» Work item: Return all the lines below exactly. Any picture among them is omitted.

» Data records:
=== Begin Enclosure ===

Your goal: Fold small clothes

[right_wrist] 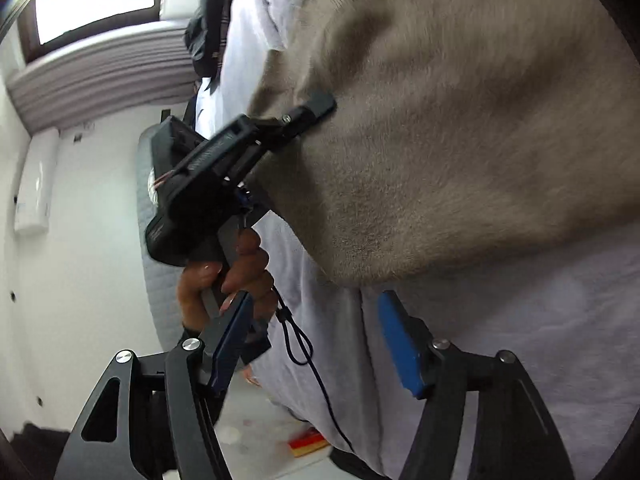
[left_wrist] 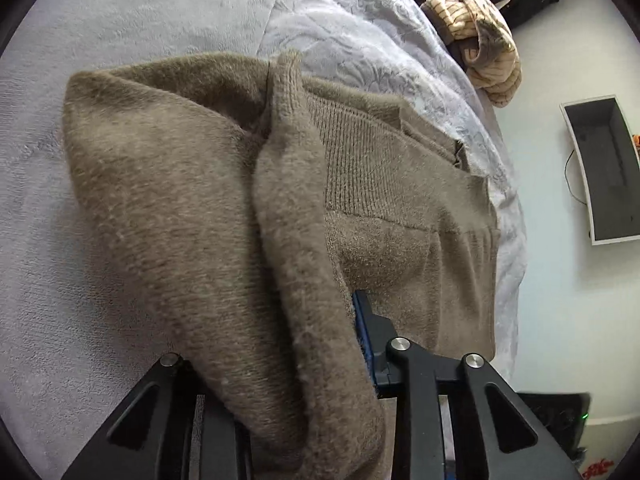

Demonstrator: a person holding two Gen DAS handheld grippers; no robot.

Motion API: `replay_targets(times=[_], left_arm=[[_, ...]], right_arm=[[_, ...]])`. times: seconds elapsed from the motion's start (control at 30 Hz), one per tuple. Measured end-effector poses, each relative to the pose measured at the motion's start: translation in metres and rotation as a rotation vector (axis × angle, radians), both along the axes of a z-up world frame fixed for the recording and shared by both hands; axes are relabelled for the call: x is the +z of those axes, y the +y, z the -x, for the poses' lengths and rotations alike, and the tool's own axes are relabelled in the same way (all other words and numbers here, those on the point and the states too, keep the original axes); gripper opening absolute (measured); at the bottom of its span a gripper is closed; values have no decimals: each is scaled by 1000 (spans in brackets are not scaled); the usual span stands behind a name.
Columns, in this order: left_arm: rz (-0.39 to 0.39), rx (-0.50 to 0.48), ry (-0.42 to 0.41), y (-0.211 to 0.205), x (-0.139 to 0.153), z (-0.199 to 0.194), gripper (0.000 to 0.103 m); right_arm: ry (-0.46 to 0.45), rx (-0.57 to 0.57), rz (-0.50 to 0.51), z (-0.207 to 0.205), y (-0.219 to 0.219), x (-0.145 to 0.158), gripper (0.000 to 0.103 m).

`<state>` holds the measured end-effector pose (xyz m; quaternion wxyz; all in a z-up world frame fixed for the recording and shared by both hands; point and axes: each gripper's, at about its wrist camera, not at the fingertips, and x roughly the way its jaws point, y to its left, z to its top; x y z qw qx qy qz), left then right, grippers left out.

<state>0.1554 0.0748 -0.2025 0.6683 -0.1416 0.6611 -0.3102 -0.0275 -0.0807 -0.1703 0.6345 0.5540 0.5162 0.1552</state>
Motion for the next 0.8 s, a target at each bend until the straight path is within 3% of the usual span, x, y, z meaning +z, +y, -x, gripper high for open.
replay_targets(times=[0.1, 0.17, 0.2, 0.33, 0.43, 0.5, 0.63, 0.8], left_arm=[[-18, 3, -40, -2, 7, 4, 31], [-42, 2, -70, -5, 13, 7, 31], [-52, 4, -77, -5, 14, 7, 31], [-90, 15, -108, -10, 19, 9, 31], [-101, 25, -124, -14, 23, 10, 28], [-103, 33, -142, -20, 32, 13, 28], [-67, 24, -198, -45, 59, 18, 28], [-49, -67, -290, -103, 100, 31, 28]], right_arm=[[-21, -33, 144, 0, -34, 22, 61], [-23, -72, 269, -7, -62, 30, 17], [-16, -80, 319, -12, -72, 31, 10], [11, -45, 491, -38, -97, 8, 8], [80, 63, 543, -52, -88, -32, 8], [58, 65, 551, -52, -84, -42, 6], [36, 39, 489, -43, -96, -44, 6], [7, -5, 355, -24, -123, -43, 6]])
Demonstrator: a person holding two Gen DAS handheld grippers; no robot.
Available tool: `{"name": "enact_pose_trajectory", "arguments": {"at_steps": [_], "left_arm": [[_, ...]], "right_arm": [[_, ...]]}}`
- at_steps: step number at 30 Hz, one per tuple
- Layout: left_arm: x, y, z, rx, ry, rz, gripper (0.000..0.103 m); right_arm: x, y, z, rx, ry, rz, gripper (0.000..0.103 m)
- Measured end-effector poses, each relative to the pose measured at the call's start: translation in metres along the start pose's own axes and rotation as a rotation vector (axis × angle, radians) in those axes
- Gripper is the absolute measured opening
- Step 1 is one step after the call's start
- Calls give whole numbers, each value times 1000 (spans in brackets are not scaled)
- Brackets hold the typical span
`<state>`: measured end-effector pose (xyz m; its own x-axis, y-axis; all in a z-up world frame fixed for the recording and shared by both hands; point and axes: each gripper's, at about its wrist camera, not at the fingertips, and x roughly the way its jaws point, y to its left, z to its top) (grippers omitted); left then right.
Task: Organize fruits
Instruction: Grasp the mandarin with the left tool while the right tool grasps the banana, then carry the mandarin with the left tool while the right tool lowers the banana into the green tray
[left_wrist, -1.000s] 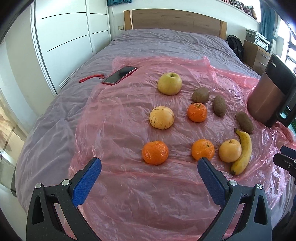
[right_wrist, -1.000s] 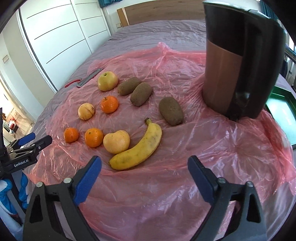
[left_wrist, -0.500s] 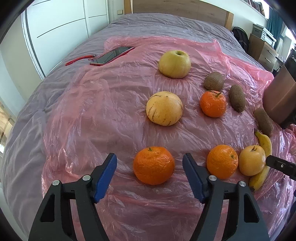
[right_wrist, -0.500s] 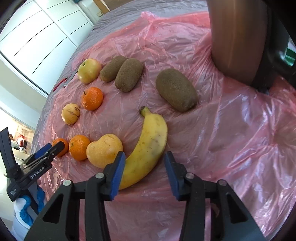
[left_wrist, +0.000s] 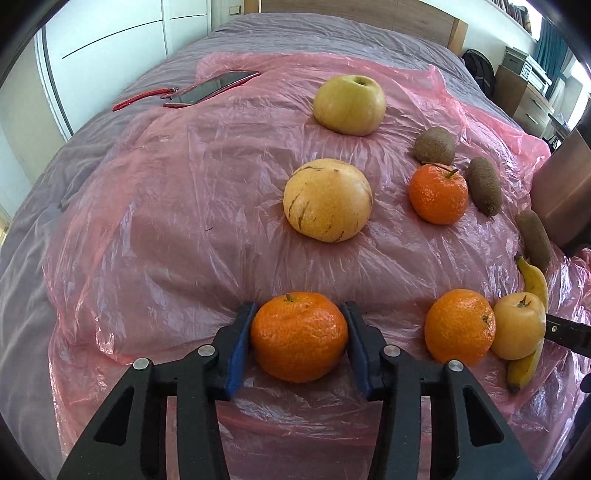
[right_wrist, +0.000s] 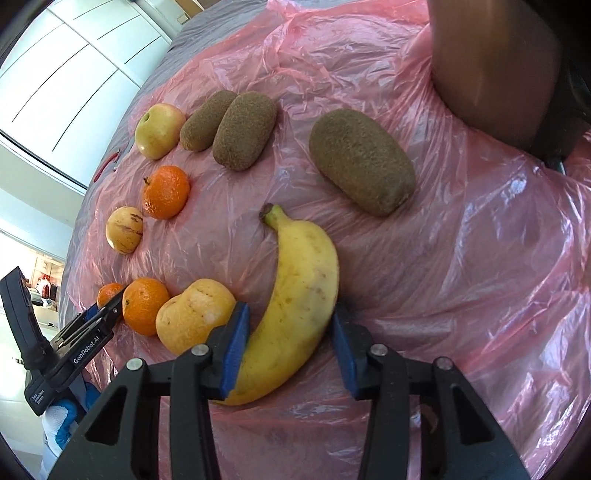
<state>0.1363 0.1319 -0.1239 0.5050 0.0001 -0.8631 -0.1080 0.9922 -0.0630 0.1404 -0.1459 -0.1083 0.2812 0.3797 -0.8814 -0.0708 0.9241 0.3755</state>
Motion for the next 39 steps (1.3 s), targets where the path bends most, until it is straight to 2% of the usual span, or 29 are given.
{"name": "enact_pose_trajectory", "arguments": {"at_steps": [6, 11, 17, 25, 28, 33, 39], "left_arm": [[-3, -4, -2, 19, -26, 28, 40], [-11, -4, -3, 10, -62, 81, 40], [-24, 1, -5, -9, -98, 108, 40], [-48, 2, -7, -28, -149, 134, 40], [-58, 2, -9, -34, -166, 128, 40], [-82, 0, -11, -57, -192, 67, 40], [-121, -26, -14, -35, -232, 6, 40]], "right_arm": [[1, 2, 0, -21, 1, -3, 23], [-7, -3, -2, -16, -6, 31, 10], [-17, 2, -6, -54, -36, 27, 1], [-40, 6, -13, -90, -89, 65, 0], [-47, 9, -16, -96, -102, 74, 0], [-71, 10, -21, -128, -140, 93, 0], [-110, -2, -30, -155, -180, 106, 0]]}}
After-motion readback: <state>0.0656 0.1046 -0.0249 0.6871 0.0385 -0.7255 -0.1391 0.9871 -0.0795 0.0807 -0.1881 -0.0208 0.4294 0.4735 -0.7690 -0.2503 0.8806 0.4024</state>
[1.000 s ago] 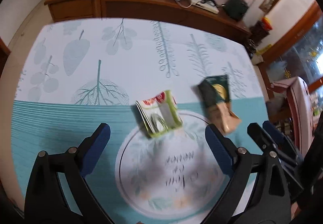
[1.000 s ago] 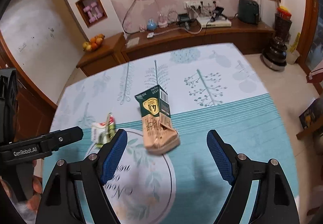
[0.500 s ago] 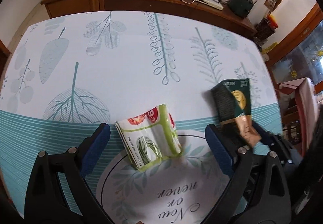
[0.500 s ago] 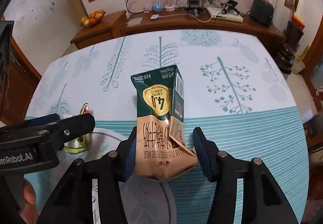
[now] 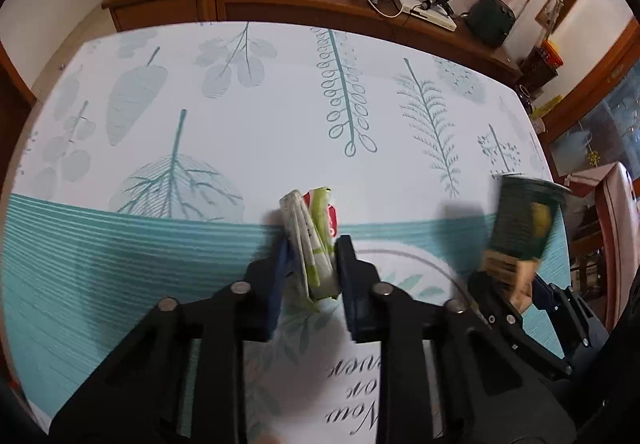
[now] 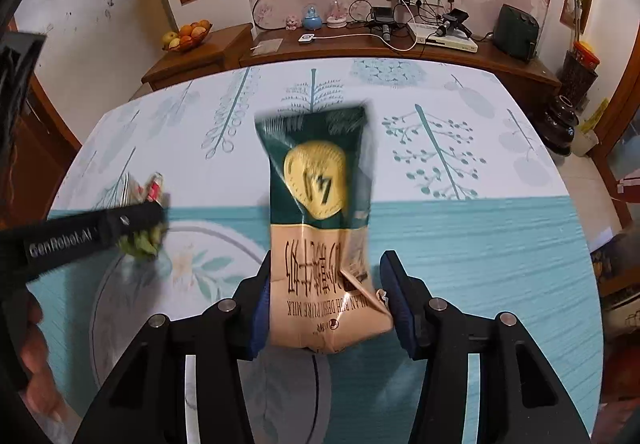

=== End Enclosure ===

» Reply to the exercise:
Your goal: Fold small clothes

[right_wrist] 
[left_wrist] 

Demonstrator: a person holding two Gen DAS handheld grippers; no robot.

Motion API: `replay_targets(times=[_], left_arm=[[_, ...]], right_arm=[[_, ...]])`. times: seconds elapsed from the motion's start (control at 30 Hz), one per tuple. Measured end-effector poses, each relative to the pose measured at the motion's start: translation in metres and rotation as a rotation vector (axis × angle, radians), both along the axes of a z-up world frame fixed for the recording and shared by both hands; axes are relabelled for the call: x is the +z of those axes, y the +y, z the -x, for the poses' lengths and rotations alike, and the tool's own axes are relabelled in the same way (all other words and numbers here, those on the point and the states too, keep the original axes); gripper opening absolute (measured); at the bottom of its span a gripper is closed; values have no decimals: each is scaled by 1000 (spans in brackets are not scaled); the usual span stands behind a name.
Columns, in this order: left_arm: rz (-0.39 to 0.39), rx (-0.50 to 0.48), ry (-0.42 to 0.41), y (-0.211 to 0.205), x (-0.139 to 0.153), z (-0.199 to 0.194), gripper (0.000 to 0.103 m); right_arm: ry (-0.46 to 0.45), rx (-0.57 to 0.57), rz (-0.50 to 0.51), z (-0.207 to 0.205), y (-0.219 to 0.219), x (-0.145 to 0.158), gripper (0.000 to 0.103 m).

`<state>` holds the measured end-effector pose (xyz m; quaternion wxyz; all in a z-up world frame fixed for the recording and shared by both hands; point and axes: each gripper's, at about its wrist camera, not at the fingertips, and x roughly the way its jaws point, y to its left, z to its top; x y z qw qx qy qz), left then right, grippers left out.

<state>0.1554 0.0748 -0.2025 0.6683 -0.1416 0.6611 -0.3102 -0.0275 -0.0807 -0.1703 0.6345 0.5540 0.5162 0.1552</state>
Motion for the next 0.8 s, a target at each bend until the straight path is within 3% of the usual span, x, y, z meaning +z, +y, -x, gripper high for open.
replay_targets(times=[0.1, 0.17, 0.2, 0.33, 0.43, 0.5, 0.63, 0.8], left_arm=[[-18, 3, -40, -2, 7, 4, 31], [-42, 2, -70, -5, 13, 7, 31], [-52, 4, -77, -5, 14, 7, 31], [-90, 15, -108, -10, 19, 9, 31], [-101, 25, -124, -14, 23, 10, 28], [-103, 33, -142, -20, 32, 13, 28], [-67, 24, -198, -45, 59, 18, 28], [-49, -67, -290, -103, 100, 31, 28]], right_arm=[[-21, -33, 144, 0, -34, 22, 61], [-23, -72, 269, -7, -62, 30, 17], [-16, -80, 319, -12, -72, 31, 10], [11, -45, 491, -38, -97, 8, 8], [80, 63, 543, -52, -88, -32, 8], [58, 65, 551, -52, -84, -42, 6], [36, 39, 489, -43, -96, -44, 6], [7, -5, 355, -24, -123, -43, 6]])
Demonstrator: a person holding two Gen DAS handheld grippers; no robot.
Available tool: `{"name": "enact_pose_trajectory", "arguments": {"at_steps": [_], "left_arm": [[_, ...]], "right_arm": [[_, ...]]}}`
- at_steps: step number at 30 Hz, one per tuple
- Layout: left_arm: x, y, z, rx, ry, rz, gripper (0.000..0.103 m); right_arm: x, y, z, rx, ry, rz, gripper (0.000..0.103 m)
- Measured end-effector poses, each relative to the pose measured at the call's start: translation in metres along the start pose's own axes and rotation as a rotation vector (axis × angle, radians) in those axes
- Gripper is the absolute measured opening
- Step 1 is one step after the call's start
- Calls give whole numbers, each value times 1000 (spans in brackets are not scaled)
- Brackets hold the typical span
`<state>`: measured end-effector pose (xyz m; its own x-axis, y-axis; all in a z-up world frame fixed for the recording and shared by both hands; point and axes: each gripper's, at about its wrist camera, not at the fingertips, and x roughly the way its jaws point, y to its left, z to its top) (grippers omitted); left then right.
Task: Organize fruits
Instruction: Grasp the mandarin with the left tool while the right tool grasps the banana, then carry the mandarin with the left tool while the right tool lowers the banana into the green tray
[left_wrist, -1.000s] 
[right_wrist, -1.000s] 
[left_wrist, -0.500s] 
[right_wrist, -0.500s] 
[left_wrist, +0.000s] 
[right_wrist, +0.000s] 
<state>0.1363 0.1319 -0.1239 0.5050 0.0001 -0.8631 -0.1080 0.9922 -0.0630 0.1404 -0.1459 -0.1083 0.2812 0.3797 -0.8814 -0.0708 0.9241 0.3755</state>
Motion for the next 39 steps (1.3 s), targets where the path bends most, until it is straight to 2% of the usual span, or 29 are given.
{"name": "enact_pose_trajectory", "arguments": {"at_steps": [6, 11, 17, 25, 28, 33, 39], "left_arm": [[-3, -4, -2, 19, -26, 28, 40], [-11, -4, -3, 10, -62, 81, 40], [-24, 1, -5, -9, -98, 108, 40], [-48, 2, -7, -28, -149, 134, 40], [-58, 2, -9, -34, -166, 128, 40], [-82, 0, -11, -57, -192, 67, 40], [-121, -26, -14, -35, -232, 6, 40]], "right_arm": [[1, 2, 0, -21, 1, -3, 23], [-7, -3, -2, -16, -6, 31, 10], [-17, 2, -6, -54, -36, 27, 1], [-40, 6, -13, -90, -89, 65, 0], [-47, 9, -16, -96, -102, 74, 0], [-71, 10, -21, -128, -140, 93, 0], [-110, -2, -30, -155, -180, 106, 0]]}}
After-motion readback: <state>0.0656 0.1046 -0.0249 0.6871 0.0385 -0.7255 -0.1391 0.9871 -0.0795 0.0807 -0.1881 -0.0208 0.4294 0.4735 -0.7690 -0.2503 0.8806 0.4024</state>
[1.000 s ago] 
[1.000 s ago] 
[0.500 s ago] 
[0.500 s ago] 
[now] 
[now] 

The answer, as written, is complete.